* _Required work_
For each line of the data below that holds "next", copy the line.

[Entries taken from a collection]

++++++++

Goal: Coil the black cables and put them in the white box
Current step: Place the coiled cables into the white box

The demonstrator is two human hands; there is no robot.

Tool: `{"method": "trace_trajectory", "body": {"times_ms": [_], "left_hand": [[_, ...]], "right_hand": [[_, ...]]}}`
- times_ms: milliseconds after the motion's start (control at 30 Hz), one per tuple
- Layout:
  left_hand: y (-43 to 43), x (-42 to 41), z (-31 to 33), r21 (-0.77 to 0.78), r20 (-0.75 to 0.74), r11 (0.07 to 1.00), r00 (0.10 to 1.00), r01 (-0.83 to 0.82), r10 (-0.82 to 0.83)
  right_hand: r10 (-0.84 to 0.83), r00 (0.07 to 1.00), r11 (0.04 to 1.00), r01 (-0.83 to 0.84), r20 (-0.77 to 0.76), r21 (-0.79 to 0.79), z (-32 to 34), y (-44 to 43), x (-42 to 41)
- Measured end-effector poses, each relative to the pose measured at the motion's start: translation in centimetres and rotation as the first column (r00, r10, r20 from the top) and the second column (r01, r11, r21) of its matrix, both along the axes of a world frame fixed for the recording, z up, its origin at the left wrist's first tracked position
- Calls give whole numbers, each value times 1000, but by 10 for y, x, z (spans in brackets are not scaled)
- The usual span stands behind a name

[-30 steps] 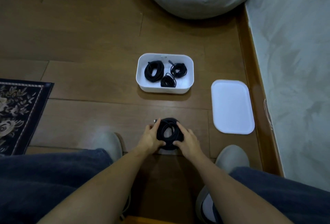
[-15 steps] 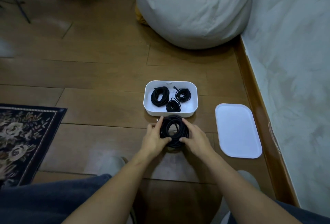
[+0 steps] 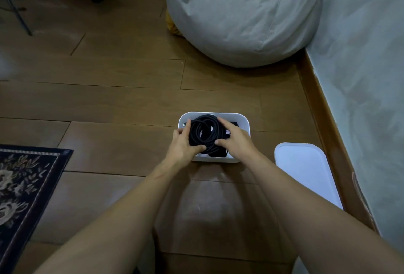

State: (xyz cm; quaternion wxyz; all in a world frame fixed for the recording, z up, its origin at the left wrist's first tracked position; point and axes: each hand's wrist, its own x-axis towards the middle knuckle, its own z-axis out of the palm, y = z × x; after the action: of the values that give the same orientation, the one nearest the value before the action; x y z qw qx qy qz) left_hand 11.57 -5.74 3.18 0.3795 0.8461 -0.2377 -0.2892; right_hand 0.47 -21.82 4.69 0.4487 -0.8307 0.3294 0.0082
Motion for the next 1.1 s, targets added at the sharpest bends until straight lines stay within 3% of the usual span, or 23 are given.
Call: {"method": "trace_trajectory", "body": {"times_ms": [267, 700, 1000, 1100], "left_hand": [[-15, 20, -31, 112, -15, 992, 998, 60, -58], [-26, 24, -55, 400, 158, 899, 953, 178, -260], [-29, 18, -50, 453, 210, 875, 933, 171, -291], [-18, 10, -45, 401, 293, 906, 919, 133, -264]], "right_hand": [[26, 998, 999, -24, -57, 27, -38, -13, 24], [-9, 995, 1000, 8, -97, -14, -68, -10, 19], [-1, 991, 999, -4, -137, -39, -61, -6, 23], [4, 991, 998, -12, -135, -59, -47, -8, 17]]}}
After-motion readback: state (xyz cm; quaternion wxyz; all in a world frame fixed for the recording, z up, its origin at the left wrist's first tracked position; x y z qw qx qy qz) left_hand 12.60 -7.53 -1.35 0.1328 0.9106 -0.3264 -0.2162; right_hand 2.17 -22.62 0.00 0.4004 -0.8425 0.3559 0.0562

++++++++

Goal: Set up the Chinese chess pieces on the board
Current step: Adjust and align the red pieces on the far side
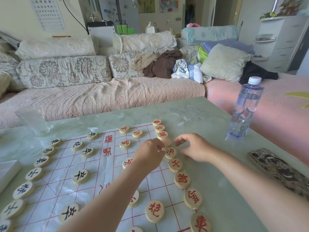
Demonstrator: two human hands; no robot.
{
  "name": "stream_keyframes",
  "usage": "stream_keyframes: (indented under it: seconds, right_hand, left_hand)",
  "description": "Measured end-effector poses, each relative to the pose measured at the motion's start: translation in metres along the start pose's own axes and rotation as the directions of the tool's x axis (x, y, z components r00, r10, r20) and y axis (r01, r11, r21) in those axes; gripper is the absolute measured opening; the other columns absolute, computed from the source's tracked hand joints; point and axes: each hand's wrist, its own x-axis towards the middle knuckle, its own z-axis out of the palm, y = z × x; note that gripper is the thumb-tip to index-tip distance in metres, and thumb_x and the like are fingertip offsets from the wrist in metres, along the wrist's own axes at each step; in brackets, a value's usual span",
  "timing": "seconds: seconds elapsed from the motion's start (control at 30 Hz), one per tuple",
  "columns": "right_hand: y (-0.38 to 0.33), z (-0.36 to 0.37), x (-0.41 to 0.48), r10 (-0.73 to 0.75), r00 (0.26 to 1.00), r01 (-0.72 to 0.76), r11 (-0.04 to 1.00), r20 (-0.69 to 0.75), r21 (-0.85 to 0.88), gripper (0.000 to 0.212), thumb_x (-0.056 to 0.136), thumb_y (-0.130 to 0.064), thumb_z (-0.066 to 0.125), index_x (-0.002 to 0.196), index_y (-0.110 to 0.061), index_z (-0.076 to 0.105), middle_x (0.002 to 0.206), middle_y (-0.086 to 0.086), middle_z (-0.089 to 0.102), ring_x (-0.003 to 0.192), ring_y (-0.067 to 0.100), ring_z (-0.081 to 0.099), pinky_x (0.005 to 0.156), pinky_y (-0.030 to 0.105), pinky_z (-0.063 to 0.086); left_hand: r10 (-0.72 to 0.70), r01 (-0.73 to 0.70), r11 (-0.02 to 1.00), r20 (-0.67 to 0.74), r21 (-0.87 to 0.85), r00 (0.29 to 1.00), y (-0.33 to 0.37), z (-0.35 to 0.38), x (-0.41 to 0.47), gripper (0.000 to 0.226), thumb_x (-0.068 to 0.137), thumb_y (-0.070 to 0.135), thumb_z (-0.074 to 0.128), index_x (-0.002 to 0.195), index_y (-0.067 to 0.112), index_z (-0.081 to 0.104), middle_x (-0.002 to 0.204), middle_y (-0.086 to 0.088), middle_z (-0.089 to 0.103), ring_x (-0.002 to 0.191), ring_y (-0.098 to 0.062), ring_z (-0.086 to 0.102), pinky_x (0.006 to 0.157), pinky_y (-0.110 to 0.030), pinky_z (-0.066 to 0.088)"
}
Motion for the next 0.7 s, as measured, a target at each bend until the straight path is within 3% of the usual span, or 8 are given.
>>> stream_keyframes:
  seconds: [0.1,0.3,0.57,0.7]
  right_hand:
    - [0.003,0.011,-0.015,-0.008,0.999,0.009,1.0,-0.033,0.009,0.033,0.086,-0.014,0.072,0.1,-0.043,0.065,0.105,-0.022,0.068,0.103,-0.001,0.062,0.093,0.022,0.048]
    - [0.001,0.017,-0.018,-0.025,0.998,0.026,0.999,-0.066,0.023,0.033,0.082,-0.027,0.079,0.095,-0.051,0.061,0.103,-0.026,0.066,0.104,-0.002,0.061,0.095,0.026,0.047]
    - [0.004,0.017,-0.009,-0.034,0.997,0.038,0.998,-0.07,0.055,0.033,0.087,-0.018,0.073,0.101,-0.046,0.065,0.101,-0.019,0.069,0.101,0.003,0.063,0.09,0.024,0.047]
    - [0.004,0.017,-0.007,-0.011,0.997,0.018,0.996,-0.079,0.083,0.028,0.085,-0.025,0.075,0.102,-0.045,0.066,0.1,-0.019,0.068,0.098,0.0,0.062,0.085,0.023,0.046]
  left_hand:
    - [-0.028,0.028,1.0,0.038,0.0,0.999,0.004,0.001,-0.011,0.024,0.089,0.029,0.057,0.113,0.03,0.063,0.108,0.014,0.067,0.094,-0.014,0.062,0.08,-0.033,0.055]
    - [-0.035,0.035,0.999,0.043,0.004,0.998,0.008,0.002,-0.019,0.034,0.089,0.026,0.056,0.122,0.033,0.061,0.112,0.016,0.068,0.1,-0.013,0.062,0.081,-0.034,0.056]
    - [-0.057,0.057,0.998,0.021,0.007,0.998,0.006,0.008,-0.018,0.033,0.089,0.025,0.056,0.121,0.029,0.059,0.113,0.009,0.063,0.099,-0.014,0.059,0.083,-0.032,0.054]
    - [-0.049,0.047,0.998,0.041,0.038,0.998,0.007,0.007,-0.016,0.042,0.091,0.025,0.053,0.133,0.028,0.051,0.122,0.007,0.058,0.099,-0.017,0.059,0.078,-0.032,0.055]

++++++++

* _Response for this exercise_
Motion for the next 1.1 s, targets added at the sharpest bends until straight lines stay within 3% of the usual span, or 23 are given.
Motion for the next 0.7 s, as measured, a target at each bend until the straight path is within 3% of the usual span, or 8 are given.

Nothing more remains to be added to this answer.